Social class and slut-shaming among college students (from The Atlantic, May 2014)

This article is nearly a year old now, but it's the first time I am seeing it. If you haven't read it before, I would definitely recommend it. It provides some fascinating insights, IMHO.

A few key excerpts:

...in the process, they began to notice that the (young) women’s attitudes about sex were also influenced by their families’ incomes. On top of asking the students about GPAs and friend groups, the researchers also dug into their beliefs about morality—sometimes through direct questions, but often, simply by being present for a late-night squabble or a bashful confession.

“We were there on the floor when these dramas would emerge about slut-bashing,” Armstrong told me. “We saw working class girls walk out of their dorms to visit boys, and the privileged girls would say, ‘why are you wearing that?’"

As Armstrong and Hamilton write in a new study published in Social Psychology Quarterly, economic inequality drove many of the differences in the ways the women talked about appropriate sexual behavior.



The two classes of women also defined “sluttiness” differently, but neither definition had much to do with sexual behavior. The rich ones saw it as “trashiness,” or anything that implied an inability to dress and behave like an upper-middle-class person.


Armstrong notes that midway through their college experience, none of the women had made any friendships across the income divide.

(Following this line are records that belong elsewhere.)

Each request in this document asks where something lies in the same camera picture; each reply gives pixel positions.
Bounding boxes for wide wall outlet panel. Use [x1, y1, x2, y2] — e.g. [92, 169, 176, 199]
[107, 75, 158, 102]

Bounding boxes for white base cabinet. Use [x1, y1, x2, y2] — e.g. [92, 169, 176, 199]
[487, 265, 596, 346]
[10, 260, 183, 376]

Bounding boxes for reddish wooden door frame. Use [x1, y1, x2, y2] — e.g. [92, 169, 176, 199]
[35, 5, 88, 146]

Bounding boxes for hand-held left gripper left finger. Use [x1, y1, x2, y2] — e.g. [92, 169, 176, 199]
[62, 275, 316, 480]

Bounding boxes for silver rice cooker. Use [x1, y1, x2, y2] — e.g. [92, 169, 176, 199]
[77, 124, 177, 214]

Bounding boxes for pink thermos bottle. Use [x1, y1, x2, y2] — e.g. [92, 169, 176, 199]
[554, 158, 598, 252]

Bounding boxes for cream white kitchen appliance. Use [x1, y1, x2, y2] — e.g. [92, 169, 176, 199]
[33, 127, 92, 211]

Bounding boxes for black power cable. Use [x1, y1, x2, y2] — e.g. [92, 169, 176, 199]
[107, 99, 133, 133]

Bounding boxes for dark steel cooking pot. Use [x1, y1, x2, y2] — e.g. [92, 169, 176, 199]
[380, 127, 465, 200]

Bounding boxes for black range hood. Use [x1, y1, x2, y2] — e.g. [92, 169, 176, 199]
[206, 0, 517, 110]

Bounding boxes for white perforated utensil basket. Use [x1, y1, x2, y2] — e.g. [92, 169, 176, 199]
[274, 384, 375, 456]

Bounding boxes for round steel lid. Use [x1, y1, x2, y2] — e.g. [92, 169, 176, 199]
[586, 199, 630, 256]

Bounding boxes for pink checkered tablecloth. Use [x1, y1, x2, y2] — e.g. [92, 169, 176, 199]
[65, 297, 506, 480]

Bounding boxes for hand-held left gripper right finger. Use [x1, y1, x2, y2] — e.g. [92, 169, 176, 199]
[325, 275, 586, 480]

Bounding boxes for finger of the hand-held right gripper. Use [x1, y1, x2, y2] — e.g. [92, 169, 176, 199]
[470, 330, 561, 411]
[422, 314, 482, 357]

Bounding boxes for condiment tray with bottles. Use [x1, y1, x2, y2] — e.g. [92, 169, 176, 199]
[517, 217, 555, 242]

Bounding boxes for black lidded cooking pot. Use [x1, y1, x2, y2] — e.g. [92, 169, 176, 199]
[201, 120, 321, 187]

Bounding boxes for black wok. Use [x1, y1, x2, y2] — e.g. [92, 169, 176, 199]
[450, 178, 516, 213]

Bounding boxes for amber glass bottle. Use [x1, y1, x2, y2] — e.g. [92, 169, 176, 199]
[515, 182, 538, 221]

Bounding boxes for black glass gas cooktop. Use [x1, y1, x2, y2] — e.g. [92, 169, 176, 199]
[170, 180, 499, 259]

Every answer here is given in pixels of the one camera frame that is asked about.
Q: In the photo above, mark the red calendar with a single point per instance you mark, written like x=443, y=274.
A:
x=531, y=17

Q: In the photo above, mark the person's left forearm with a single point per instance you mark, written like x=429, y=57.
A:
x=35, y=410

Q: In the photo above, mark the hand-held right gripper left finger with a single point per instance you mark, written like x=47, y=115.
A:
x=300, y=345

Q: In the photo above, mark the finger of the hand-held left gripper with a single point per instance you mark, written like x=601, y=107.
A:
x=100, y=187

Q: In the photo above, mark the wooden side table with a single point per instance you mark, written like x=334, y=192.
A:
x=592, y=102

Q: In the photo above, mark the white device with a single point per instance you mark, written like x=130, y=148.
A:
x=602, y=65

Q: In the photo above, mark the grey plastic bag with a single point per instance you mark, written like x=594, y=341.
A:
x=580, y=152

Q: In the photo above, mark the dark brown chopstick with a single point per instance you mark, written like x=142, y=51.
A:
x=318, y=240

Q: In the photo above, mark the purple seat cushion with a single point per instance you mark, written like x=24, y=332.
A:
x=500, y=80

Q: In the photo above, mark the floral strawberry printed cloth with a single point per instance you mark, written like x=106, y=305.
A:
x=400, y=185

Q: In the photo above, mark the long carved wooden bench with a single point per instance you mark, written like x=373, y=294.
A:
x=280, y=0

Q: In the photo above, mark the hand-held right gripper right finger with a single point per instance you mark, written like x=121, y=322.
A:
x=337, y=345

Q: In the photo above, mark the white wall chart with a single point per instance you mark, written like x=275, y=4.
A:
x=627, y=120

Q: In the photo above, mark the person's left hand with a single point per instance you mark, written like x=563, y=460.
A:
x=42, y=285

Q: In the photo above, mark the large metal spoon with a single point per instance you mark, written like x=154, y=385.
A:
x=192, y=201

To Armstrong, it seemed like even though the wealthy and poor women were slut-shamed roughly equally in private, it was mostly only the poor women who faced public slut-shaming. And it only seemed to happen when the poorer women tried to make inroads with the richer ones.


By Armstrong’s tally, more rich women than poor women took part in hook-ups throughout college. The poorer women seemed to notice that their wealthier dorm-mates were more sexual, but felt they couldn’t get away with being similarly libertine. The wealthier women, meanwhile, seemed unfazed by accusations of sluttiness if they came from their lower-status peers. (Think of Paris Hilton or Kim Kardashian, for whom public displays of sexuality were the rocket fuel on which they jetted to fame.)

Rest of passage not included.